*Source data*.
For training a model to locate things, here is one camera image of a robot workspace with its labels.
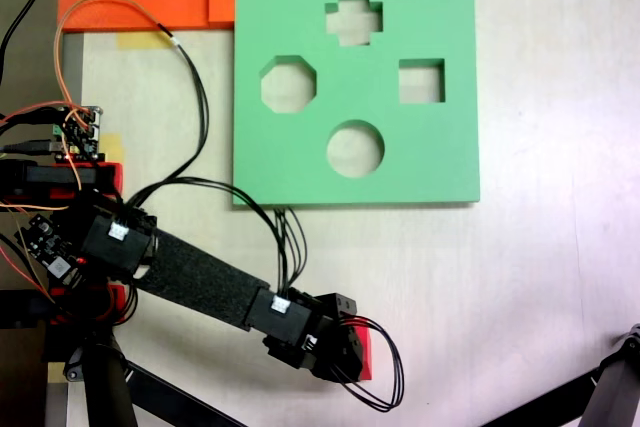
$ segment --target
--
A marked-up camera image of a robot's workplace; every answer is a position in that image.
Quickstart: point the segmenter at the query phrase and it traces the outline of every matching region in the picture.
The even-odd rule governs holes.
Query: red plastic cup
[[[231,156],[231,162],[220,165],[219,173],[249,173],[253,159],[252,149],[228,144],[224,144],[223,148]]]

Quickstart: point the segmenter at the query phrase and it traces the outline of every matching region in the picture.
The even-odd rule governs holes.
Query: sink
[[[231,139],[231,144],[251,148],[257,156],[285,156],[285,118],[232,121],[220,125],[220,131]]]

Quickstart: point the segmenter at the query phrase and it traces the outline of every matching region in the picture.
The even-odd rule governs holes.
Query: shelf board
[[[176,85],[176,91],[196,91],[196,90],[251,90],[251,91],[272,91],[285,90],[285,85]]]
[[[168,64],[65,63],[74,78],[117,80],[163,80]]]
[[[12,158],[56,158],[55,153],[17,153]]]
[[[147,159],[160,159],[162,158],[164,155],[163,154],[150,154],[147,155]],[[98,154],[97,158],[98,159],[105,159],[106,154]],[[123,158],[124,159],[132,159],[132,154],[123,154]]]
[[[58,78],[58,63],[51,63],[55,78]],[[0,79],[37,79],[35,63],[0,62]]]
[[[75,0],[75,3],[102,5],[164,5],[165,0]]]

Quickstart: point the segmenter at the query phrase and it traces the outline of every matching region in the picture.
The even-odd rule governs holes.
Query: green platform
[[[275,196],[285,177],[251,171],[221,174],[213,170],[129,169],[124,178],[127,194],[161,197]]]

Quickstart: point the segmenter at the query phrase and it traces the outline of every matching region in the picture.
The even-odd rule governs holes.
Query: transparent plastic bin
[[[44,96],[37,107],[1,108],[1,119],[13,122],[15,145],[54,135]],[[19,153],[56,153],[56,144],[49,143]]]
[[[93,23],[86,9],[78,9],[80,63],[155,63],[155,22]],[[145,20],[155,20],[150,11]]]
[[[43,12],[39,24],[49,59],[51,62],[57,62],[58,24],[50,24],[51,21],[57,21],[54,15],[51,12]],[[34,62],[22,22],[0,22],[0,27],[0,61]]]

*Problem statement*. Looking at the entries above, report how many of their lines include "image", and add nothing else.

*Solution*. 2